Die Entscheidung zwischen Diesel und Benziner hat eine starke emotionale Komponente, fast so stark, wie beim Design. Der Corsa hält sich an die gewohnte Silhouette mit einer flachen Windschutzscheibe, kleinen Dreieckfenstern hinter der A-Säule und einem abfallendem Coupé-Heck mit entsprechender Fenstergraphik beim sportlicher wirkenden Dreitürer und einem geraden Dachverlauf, der auch hinten große Fensterflächen und ausreihend große Türen zulässt. Das neue Gesicht wird geprägt durch die übergreifende Motorhaube, den trapezförmigen Grill mit breiter Chromspange und die flachen, breiten Scheinwerfer mit dem typischen Winkel des LED-Tagfahrlichts. Die Seite zeigt die ebenfalls typische, von vorn nach hinten im Bogen abschwingende Sicke und eine Charakterlinie unterhalb der Fenster, beide deutlich schärfer als beim Opel Insignia, bei dem man den Bogen zum ersten Mal sah. Die breiten Schultern und die zweiteiligen, in die Heckklappe hineinreichenden Rückleuchten bringen Breite und einen satten Stand auf der Straße.

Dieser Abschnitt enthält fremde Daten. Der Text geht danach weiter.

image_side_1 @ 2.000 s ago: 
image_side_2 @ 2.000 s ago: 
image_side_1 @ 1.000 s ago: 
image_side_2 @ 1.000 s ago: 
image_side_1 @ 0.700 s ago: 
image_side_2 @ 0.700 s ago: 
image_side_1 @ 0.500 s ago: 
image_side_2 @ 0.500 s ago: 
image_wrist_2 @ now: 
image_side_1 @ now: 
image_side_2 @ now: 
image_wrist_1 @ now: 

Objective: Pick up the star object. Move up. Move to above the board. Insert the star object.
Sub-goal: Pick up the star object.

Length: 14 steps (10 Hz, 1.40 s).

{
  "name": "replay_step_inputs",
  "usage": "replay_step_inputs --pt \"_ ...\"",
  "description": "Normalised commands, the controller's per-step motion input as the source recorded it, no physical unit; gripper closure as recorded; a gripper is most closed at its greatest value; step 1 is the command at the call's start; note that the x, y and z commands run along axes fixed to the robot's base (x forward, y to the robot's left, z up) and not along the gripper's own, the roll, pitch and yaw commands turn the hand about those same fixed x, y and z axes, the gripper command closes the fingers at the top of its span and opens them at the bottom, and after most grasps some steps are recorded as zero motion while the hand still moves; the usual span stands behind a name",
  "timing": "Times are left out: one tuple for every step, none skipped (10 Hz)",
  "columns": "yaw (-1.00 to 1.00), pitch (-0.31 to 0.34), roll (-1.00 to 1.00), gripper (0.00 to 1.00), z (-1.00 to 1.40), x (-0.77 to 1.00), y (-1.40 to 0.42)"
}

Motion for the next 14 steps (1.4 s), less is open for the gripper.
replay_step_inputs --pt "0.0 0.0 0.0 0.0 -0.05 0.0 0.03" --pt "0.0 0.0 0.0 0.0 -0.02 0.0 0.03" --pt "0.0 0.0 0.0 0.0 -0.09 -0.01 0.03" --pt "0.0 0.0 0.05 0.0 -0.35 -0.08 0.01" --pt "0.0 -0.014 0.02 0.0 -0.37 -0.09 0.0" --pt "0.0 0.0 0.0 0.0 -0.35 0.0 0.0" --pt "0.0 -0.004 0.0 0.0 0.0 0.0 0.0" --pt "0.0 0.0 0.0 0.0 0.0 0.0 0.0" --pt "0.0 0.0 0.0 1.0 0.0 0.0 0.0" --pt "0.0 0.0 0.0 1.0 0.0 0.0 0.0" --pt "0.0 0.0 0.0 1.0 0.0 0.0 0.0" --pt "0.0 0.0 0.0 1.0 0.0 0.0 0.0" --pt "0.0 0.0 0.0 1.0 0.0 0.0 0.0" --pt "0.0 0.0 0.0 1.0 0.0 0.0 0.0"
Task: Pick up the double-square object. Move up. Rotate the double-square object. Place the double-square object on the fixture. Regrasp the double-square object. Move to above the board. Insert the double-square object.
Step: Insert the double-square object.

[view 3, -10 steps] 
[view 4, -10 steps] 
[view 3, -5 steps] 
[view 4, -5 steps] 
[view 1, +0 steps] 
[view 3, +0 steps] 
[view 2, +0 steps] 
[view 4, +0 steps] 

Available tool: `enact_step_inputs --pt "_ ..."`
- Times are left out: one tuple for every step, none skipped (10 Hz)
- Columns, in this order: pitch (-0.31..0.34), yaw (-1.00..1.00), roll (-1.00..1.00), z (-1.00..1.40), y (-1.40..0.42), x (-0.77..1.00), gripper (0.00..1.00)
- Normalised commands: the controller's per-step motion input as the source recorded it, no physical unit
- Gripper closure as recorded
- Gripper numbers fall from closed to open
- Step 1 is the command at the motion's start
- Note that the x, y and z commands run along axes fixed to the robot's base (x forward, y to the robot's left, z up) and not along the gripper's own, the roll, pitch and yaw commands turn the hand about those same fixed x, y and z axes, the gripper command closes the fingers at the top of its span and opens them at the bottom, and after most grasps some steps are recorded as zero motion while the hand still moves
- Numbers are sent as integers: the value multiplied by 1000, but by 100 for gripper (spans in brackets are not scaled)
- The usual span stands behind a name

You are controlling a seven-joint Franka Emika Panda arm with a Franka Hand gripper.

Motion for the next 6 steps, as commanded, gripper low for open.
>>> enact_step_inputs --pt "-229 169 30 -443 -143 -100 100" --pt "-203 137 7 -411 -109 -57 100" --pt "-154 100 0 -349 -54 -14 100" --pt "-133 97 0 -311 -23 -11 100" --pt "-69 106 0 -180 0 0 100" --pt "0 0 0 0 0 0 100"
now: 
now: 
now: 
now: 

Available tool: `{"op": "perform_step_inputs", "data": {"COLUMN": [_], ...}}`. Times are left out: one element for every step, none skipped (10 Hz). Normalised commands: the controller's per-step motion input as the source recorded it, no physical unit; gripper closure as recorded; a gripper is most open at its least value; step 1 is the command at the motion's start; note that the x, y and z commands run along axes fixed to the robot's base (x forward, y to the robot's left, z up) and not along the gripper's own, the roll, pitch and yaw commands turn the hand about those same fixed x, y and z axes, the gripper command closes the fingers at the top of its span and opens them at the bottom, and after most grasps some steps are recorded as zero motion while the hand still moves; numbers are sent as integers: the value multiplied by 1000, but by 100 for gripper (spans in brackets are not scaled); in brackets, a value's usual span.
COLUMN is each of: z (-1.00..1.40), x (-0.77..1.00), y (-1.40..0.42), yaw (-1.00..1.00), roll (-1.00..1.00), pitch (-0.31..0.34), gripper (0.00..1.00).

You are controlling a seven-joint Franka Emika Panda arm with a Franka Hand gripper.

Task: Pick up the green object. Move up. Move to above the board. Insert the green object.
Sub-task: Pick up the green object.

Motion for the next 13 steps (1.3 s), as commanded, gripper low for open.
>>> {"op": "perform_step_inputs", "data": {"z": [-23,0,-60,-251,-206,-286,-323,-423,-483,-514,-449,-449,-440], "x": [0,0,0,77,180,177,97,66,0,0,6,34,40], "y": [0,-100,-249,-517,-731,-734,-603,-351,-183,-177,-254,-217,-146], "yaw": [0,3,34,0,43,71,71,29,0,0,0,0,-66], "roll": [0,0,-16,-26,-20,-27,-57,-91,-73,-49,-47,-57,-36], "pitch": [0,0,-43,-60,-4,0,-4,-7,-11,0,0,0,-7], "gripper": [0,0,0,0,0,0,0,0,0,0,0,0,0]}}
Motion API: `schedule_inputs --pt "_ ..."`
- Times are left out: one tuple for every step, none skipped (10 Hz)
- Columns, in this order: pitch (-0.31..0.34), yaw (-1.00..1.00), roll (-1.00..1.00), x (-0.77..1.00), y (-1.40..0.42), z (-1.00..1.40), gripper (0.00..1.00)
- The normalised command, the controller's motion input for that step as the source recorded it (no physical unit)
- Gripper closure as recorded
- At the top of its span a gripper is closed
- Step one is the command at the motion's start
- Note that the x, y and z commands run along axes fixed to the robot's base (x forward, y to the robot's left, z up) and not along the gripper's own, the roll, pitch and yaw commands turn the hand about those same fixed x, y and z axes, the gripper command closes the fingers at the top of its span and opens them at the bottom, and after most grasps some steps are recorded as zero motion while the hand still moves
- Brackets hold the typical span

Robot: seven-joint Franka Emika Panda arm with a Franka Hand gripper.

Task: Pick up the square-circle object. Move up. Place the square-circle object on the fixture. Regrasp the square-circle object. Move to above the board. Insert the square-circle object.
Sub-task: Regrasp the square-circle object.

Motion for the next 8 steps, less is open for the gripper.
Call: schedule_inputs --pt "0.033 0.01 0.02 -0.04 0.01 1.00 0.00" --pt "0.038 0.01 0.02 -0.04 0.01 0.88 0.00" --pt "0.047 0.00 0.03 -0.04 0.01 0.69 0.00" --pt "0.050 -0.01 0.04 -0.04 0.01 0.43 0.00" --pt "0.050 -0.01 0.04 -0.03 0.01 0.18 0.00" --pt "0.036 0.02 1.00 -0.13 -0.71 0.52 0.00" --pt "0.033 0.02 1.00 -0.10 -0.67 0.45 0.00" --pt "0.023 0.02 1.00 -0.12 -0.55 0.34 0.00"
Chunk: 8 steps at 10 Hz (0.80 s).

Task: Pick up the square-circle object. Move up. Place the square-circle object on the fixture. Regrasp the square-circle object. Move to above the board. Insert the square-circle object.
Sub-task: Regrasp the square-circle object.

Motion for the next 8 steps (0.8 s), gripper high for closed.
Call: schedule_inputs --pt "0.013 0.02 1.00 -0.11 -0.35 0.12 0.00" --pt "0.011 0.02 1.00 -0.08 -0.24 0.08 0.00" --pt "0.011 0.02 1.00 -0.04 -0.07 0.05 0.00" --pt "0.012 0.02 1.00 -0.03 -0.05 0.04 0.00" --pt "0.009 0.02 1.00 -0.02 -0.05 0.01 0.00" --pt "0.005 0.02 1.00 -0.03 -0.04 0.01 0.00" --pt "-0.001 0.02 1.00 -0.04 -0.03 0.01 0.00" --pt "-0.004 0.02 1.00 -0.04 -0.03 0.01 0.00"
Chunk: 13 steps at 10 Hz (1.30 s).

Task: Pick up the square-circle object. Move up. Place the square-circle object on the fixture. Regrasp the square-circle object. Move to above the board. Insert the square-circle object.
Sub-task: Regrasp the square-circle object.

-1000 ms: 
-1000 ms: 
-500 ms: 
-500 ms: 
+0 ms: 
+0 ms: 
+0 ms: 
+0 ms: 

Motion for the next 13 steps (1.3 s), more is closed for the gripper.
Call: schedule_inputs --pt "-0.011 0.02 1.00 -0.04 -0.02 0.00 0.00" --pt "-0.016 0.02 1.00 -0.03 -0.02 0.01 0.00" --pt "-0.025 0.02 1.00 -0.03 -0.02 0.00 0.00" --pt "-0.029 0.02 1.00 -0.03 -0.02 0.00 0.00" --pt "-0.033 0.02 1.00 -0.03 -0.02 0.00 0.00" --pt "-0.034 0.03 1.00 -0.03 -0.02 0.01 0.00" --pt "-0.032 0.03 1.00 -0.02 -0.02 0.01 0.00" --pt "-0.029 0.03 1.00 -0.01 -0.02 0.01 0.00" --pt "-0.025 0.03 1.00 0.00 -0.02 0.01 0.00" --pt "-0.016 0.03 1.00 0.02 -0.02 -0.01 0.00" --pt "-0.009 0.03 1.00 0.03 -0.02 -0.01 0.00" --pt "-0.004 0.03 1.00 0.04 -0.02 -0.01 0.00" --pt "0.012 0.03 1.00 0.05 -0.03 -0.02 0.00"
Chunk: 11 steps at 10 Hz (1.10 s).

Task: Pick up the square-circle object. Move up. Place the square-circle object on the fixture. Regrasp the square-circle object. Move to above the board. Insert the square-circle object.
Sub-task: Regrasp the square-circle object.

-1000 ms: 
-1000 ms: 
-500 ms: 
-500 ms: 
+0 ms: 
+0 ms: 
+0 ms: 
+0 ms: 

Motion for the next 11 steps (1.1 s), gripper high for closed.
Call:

Überraschender als das Äußere fällt der Innenraum aus, von dem der Designer Kurt Beyer bei der Pressevorstellung in Hoechst sagte: „Das Interieur wird das beste seiner Klasse sein.“ Der erste Eindruck: viel Raum, sportlich wirkendes Gestühl, sanfte Rundungen, zweifarbige Verkleidungen, weiche Materialien und gute Graphik. Aufgeräumt haben die bei Opel mit dem Vorwurf, ihre Armaturentafeln enthielte zu viele Knöpfe. Jetzt ist alles übersichtlich, auch dank der Möglichkeit, vieles über den Sieben-Zoll-Touchscreen zu steuern. Von hier aus lassen sich auch die iOS- oder Android-Smartphones über das Opel-System „Intellink“-System einbinden.
Wer so heftig darum gekämpft hat, seinem Kleinwagen die Nähe zum alten Kleinwagen per Design und Materialien auszutreiben, der bietet die Komfort- und Sicherheitssysteme der Großen. Für den Corsa sind das nicht nur die Apps wie die Bringgo-App für die Navigation, sondern auch die Frontkamera mit den Funktionen Verkehrsschilderkennung, Spurhalte- und Fernlichtassistent, Abstandsanzeige und Frontkollisionswarner mit roten LED, die in die Windschutzscheibe gespiegelt werden, wenn’s zu eng wird, die Überwachung des toten Winkels und der Parkassistent, der sowohl längs als auch quer autonom einparken kann.
Und wie benimmt sich nun die fünfte Generation des schon seit 32 Jahren gebauten Modells Opel Corsa auf der Straße? Er fährt gut geradeaus. Seine sehr leichtgängige elektromechanische Lenkung sorgt für spontanes Einlenken, arbeitet präzise und gibt ausreichend Rückmeldung. Das Untersteuern hat man dem Fronttriebler fast abgewöhnt. Die Federung arbeitet eher auf der komfortablen Seite, auch wenn man sich eine bessere Reaktion auf kurze Stöße vorstellen kann. Bei einem wahrscheinlichen Anteil von 25 Prozent am Absatz wird der Opel Corsa das große Opel-Comeback auf ein neues Niveau heben können als die kleine, aber feine, souveräne, sportlich oder elegant wirkende Limousine, die so ganz andere Assoziationen auslöst als der muffige Begriff „Kleinwagen“.